O ouro deverá atingir os 5.000 dólares até ao primeiro trimestre de 2026, prevê o UBS.
A UBS projeta que o ouro atinja os 5.000 dólares até 2026, impulsionado pelos riscos macroeconómicos, o que indica uma subida generalizada do preço das commodities.

Uma poderosa combinação de compras por parte dos bancos centrais, défices fiscais crescentes, taxas de juro mais baixas nos EUA e risco geopolítico persistente deverá impulsionar os preços do ouro para 5.000 dólares por onça até ao primeiro trimestre de 2026, de acordo com uma nova previsão da UBS Wealth Management.
Dominic Schnider, Head of Commodities APAC Forex CIO da empresa, afirmou que as commodities deverão assumir um papel mais significativo nas carteiras de investimento em 2026. "As nossas previsões apontam para retornos atrativos, sustentados por desequilíbrios entre a oferta e a procura, riscos geopolíticos elevados e tendências de longo prazo, como a transição energética global", observou.
Cronograma detalhado do preço do ouro da UBS para 2026
O gigante bancário suíço elevou significativamente o seu objetivo para o preço do ouro. Num relatório recente, os estrategas delinearam uma trajetória clara para o metal precioso:
• Atingir o preço de 5.000 dólares/oz até março de 2026.
• Manter o preço nos 5.000 dólares/oz até setembro de 2026.
• De moderado a 4.800 dólares/oz até ao final de 2026.
Esta meta atualizada para o final do ano, de 4.800 dólares, representa um aumento substancial de 500 dólares em relação à previsão anterior do banco, de 4.300 dólares por onça.
A UBS prevê que a procura de ouro tenha um aumento constante ao longo de 2026, impulsionada pelos baixos rendimentos reais, pelas contínuas preocupações económicas globais e pelas incertezas da política interna nos Estados Unidos, particularmente em torno das pressões fiscais e das eleições intercalares.
O cenário otimista: como o ouro pode chegar aos 5.400 dólares
O relatório destaca também um cenário em que os riscos políticos ou financeiros poderiam impulsionar ainda mais os preços. "Se os riscos políticos ou financeiros aumentarem, o preço do ouro poderá subir para 5.400 dólares por onça", escreveram os estrategas.
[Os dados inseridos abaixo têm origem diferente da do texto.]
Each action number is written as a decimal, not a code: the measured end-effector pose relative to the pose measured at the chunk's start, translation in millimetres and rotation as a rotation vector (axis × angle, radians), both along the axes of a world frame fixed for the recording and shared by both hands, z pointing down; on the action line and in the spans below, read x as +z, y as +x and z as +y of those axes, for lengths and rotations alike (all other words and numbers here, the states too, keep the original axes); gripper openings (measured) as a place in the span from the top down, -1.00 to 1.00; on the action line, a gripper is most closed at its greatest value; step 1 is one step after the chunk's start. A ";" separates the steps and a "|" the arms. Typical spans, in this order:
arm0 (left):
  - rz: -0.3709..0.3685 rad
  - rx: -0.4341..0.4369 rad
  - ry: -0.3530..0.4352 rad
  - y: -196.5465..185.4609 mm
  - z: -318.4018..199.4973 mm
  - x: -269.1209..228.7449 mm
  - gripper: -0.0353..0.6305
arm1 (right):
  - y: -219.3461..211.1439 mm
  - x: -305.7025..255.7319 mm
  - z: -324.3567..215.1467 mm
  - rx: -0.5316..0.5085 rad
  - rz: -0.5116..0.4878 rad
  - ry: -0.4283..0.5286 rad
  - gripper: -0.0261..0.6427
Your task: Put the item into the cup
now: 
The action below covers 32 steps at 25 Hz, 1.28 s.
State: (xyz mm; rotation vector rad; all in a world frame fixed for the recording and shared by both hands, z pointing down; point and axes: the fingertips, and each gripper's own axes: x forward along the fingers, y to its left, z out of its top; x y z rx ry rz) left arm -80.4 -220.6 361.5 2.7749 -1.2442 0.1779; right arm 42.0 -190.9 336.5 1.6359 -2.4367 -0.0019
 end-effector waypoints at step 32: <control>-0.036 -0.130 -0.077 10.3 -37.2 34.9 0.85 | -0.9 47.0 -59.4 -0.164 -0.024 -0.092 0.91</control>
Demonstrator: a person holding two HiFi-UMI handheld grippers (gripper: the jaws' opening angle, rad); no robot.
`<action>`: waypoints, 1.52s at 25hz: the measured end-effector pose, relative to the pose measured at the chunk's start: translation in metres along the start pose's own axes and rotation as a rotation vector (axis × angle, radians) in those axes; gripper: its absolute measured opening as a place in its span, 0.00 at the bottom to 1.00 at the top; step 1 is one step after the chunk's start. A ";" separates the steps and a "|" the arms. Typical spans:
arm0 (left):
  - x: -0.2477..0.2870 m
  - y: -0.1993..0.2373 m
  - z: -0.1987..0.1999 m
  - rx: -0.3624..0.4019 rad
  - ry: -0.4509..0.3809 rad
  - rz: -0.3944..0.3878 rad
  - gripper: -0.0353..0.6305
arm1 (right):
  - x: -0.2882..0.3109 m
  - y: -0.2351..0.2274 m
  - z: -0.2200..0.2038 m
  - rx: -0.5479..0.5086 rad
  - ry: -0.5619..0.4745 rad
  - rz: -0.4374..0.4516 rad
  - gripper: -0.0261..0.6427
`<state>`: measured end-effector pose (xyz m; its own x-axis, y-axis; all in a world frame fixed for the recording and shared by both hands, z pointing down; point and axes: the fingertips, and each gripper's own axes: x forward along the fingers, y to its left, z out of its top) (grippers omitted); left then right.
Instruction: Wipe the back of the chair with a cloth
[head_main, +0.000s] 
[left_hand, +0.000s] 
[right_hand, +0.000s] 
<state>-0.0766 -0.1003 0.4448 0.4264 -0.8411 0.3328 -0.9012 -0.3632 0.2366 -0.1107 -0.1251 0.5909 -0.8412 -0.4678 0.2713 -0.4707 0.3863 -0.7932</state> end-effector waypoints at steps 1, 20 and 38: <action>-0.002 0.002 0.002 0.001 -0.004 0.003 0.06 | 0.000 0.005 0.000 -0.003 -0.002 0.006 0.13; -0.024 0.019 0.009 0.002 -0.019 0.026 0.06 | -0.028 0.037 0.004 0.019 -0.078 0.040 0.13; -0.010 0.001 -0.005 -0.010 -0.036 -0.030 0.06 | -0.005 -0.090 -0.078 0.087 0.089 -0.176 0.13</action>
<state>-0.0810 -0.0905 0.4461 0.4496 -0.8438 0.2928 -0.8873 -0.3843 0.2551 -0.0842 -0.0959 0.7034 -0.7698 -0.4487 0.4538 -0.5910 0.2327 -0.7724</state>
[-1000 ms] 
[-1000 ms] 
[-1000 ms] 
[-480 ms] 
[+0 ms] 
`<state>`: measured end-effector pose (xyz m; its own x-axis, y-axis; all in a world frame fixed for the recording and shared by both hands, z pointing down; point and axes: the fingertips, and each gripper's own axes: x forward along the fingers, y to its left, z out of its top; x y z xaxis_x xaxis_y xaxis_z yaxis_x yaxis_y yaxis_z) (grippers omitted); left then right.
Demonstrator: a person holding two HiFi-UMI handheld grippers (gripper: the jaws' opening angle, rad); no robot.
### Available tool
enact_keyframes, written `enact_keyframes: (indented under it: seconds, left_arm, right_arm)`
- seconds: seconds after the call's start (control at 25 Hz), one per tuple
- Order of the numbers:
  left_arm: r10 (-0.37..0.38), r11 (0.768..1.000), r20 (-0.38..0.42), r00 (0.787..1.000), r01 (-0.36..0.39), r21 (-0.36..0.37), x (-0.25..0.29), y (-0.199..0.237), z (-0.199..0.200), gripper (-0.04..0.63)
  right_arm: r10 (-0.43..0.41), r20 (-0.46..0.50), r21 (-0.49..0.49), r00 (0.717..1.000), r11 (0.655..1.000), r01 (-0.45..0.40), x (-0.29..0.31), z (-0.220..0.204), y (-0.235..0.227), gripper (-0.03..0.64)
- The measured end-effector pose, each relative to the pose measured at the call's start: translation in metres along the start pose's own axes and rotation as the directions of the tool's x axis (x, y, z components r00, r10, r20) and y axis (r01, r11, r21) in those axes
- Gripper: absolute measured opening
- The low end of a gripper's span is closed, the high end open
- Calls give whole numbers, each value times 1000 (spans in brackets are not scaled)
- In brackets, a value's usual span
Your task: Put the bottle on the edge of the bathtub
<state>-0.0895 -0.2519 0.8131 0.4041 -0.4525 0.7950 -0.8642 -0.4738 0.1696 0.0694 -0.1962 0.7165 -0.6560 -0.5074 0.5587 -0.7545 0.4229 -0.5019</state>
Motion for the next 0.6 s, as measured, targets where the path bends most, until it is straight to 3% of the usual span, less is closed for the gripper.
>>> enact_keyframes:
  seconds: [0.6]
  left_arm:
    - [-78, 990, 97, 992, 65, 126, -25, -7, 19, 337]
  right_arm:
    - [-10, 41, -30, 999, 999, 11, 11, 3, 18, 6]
Esta é uma revisão em alta da estimativa máxima anterior de 4.900 dólares por onça.
Os acontecimentos geopolíticos recentes demonstraram o seu poder de influenciar os mercados. Depois da notícia de que os EUA tinham deposto o ex-Presidente venezuelano Maduro, o ouro à vista abriu em forte alta e continuou a subir, chegando a ser negociado nos 4.491,20 dólares na terça-feira.

Figura 1: Um gráfico financeiro mostra a recente valorização do preço do ouro, que subiu em direção ao nível de 4.500 dólares, no meio de eventos que impactaram o mercado.
Um mercado em alta mais amplo para as commodities
Embora o ouro continue a ser um foco importante, o UBS vê oportunidades em todo o complexo de commodities, que está preparado para retornos atrativos. Schnider identificou diversas áreas de interesse:
• Cobre e alumínio: Prevê-se que ambos os metais enfrentem escassez de oferta, o que poderá impulsionar o aumento dos preços. A procura é estruturalmente sustentada pela transição global para a energia limpa e pela electrificação generalizada.
• Petróleo bruto: Prevê-se que os preços comecem a recuperar no segundo semestre do ano, à medida que o excedente actual diminui devido ao sólido crescimento da procura e à moderação da oferta dos países não pertencentes à OPEP+.
• Agricultura: Este sector apresenta também oportunidades específicas.
Estratégia de Portfolio e Diversificação
Schnider enfatizou o valor das commodities como instrumento de diversificação de carteiras, especialmente em períodos de turbulência no mercado. "Os retornos são geralmente mais expressivos quando os desequilíbrios entre a oferta e a procura ou os riscos macroeconómicos — como a inflação ou os eventos geopolíticos — são elevados", explicou.
Em condições favoráveis, o UBS sugere uma alocação de até 5% num índice diversificado de matérias-primas para ajudar a proteger contra choques inesperados.
Concluindo a sua análise, Schnider reiterou a postura positiva da empresa. "Gostamos de uma ampla exposição a matérias-primas, ouro e ações selecionadas ligadas a matérias-primas", disse, citando a combinação atraente da dinâmica da oferta e da procura, os fatores geopolíticos e a transição energética em curso.